(Records contained in a dataset)
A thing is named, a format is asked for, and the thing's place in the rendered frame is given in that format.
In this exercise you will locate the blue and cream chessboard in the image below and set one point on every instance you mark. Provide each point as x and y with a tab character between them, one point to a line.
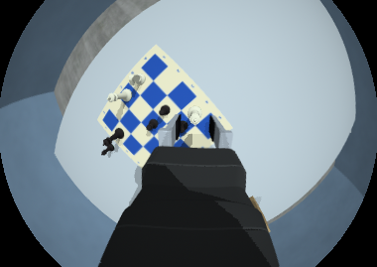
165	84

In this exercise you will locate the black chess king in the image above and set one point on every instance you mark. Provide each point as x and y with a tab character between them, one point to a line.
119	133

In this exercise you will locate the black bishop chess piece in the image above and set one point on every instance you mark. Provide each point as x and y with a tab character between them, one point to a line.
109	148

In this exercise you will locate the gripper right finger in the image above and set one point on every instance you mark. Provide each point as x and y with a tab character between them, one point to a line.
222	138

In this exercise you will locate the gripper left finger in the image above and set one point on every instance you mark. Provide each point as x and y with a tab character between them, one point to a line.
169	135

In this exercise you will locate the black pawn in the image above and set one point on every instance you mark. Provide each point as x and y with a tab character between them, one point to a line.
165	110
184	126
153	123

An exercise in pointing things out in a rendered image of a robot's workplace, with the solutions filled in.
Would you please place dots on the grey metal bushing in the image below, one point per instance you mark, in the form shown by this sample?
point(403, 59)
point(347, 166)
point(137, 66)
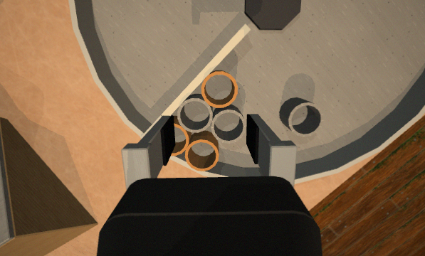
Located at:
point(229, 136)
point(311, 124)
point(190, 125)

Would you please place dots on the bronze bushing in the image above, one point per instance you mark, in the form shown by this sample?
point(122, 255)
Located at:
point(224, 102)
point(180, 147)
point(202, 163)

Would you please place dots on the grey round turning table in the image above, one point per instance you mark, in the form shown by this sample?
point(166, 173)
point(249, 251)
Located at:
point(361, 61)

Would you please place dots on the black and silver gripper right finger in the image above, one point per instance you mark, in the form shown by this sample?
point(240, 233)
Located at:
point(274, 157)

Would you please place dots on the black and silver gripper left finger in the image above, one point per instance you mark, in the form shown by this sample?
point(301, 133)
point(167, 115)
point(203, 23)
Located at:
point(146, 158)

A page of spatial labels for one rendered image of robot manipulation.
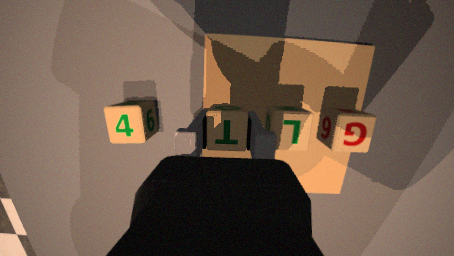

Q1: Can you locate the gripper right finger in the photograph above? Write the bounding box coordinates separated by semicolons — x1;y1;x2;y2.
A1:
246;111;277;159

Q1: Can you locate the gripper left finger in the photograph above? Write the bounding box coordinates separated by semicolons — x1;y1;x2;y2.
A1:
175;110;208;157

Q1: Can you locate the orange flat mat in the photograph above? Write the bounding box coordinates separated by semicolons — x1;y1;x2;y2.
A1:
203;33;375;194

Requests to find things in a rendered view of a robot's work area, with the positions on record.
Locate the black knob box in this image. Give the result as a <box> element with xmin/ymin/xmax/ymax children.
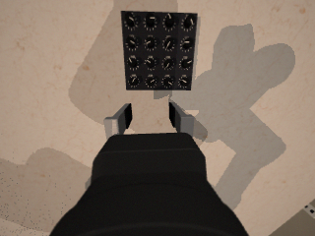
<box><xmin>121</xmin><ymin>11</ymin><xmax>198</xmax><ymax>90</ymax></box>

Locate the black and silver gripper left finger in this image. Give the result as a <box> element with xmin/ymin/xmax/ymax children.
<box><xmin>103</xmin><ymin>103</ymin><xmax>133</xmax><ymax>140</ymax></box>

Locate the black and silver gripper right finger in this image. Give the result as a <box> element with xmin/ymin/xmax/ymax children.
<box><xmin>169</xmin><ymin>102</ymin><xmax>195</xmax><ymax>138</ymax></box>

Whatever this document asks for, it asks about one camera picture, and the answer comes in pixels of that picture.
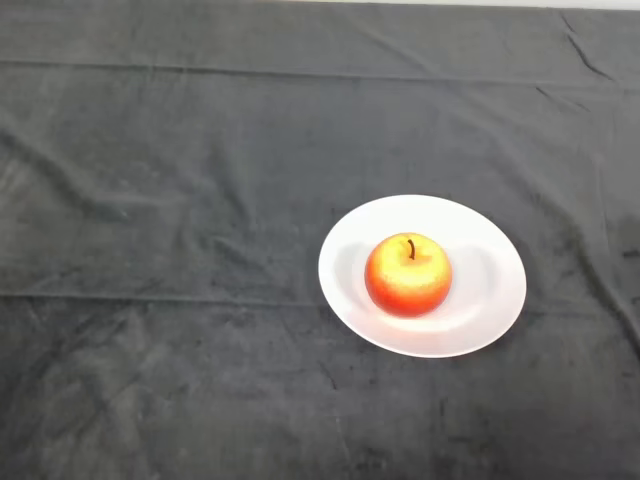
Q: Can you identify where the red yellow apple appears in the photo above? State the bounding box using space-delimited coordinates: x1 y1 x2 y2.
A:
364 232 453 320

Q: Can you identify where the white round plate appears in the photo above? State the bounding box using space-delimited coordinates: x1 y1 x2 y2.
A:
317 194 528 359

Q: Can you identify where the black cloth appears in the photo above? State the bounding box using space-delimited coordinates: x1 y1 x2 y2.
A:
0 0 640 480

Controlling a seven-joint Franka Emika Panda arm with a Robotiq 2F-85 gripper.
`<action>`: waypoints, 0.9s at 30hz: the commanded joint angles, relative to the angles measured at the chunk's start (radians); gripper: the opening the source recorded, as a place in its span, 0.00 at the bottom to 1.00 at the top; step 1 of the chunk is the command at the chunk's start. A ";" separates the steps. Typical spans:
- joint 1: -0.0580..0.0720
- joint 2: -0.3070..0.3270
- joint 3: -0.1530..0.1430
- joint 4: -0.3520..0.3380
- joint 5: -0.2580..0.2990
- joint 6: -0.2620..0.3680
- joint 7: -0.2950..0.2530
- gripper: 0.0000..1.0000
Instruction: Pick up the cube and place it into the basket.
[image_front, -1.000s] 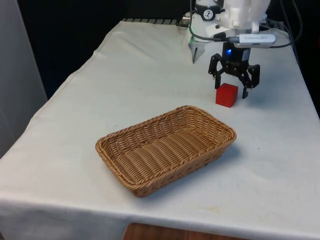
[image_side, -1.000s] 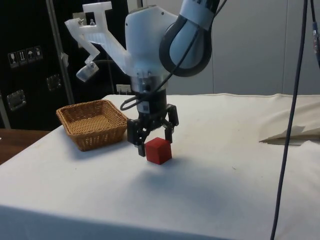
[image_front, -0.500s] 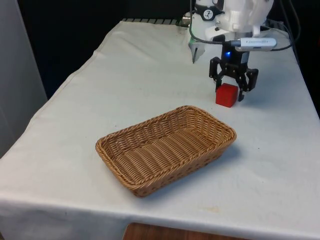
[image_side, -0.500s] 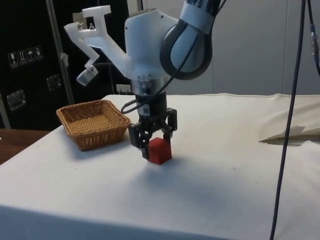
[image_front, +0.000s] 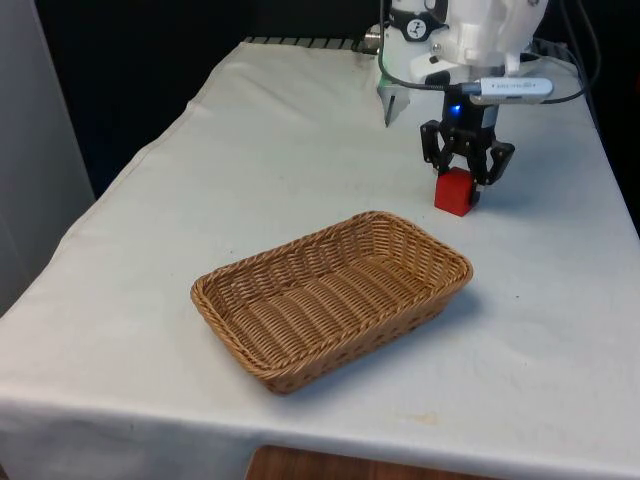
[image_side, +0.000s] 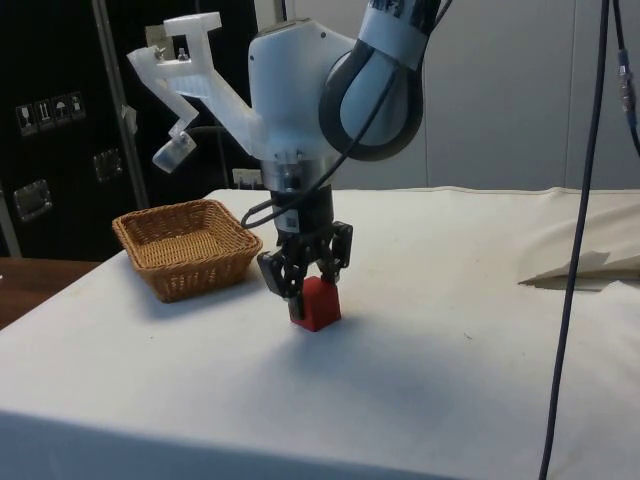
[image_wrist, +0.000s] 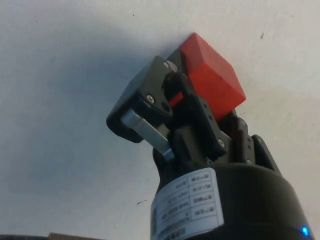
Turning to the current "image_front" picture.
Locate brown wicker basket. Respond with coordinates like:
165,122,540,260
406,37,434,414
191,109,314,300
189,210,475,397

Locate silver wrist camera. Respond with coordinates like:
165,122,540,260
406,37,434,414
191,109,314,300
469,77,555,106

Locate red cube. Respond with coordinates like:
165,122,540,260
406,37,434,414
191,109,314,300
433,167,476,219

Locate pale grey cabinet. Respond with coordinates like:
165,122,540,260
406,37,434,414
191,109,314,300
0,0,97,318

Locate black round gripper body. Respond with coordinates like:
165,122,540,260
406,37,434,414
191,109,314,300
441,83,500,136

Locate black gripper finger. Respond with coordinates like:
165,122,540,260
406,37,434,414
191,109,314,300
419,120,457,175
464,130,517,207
---
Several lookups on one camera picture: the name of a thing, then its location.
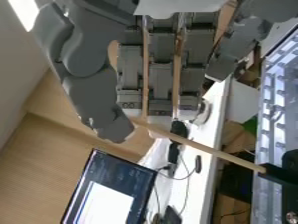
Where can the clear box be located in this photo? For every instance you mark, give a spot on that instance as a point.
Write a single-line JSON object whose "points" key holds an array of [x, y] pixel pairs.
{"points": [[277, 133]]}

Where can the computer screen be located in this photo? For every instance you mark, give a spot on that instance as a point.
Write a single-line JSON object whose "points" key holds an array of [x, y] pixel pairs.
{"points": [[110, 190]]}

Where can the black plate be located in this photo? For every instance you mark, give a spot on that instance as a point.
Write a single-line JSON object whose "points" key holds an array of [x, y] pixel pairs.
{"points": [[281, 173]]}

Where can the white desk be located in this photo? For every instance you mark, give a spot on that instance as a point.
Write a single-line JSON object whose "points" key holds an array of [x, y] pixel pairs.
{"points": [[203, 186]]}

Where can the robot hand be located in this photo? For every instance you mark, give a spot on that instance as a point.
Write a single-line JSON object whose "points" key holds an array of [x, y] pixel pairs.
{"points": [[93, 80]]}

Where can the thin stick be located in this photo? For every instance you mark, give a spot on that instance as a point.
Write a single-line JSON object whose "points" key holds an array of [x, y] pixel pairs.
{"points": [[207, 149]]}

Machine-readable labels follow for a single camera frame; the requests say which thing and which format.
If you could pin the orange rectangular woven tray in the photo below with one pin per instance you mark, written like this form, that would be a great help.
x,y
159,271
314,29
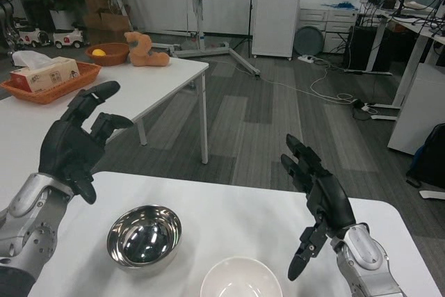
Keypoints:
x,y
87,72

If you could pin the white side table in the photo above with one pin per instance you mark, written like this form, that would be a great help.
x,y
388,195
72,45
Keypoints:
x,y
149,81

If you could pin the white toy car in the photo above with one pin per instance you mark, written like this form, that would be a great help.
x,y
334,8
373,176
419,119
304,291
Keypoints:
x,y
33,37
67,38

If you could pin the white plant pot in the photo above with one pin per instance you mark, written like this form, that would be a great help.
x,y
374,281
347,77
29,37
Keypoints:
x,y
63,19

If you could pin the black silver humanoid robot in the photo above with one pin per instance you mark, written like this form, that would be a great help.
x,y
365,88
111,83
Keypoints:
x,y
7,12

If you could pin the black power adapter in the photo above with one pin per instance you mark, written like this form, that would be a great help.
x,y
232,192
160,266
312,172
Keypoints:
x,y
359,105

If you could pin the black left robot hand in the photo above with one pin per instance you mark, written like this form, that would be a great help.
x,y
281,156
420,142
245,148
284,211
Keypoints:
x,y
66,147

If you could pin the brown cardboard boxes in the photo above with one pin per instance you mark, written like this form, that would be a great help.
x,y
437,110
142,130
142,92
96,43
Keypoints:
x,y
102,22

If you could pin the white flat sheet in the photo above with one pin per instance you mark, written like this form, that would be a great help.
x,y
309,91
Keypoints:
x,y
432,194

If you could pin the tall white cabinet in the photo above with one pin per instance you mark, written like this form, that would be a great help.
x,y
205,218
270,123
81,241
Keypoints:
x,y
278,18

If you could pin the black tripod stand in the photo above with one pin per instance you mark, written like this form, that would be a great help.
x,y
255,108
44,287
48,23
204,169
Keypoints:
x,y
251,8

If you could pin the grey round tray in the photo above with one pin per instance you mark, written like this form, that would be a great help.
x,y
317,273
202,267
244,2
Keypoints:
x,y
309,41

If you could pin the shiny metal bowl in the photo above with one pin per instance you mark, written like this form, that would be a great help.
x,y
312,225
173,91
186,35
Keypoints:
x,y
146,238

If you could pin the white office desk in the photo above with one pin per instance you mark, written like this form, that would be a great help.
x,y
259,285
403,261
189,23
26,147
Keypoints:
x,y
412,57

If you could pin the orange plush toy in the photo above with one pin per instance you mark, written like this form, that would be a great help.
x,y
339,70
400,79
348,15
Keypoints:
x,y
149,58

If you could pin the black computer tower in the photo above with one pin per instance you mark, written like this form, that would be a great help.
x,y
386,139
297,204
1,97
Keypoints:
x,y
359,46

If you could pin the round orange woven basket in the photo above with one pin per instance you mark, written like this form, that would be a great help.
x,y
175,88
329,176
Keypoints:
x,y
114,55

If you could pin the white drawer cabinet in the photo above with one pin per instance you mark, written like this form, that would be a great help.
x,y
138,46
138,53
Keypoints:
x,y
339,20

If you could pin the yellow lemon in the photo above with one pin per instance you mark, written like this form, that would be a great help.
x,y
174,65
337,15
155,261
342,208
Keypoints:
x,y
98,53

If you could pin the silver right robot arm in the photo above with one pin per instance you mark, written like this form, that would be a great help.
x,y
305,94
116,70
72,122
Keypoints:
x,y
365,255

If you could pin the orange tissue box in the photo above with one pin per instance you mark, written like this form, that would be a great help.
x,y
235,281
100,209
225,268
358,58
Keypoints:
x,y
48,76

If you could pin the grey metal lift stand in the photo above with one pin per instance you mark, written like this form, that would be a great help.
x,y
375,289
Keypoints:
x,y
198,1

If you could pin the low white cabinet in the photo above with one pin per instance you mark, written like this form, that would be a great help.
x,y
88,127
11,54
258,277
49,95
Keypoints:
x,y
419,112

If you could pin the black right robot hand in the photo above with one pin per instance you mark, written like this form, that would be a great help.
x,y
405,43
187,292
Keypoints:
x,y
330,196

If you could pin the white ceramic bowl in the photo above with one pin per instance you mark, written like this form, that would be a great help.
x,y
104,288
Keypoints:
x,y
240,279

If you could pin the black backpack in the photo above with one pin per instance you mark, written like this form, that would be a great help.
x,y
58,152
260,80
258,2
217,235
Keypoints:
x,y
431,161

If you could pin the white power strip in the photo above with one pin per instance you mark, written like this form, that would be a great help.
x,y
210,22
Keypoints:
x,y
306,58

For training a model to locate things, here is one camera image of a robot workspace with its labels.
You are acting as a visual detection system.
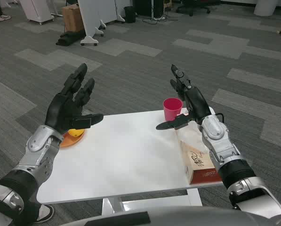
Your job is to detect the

- **TASK OBJECTIVE**: Look through the entries above, and wherever a line holds the string "delimited", copy it.

- **OUTPUT BELOW**:
Q: Can you identify where the red yellow apple appears in the photo above? State the bounding box using space-delimited coordinates: x1 y1 x2 y2.
Q: Can you identify where the white round plate appears in the photo above? State the bounding box using space-delimited coordinates: x1 y1 x2 y2.
Q: Can you identify where the black cloth appears in the photo above? State the bounding box using space-delimited coordinates: x1 y1 x2 y2.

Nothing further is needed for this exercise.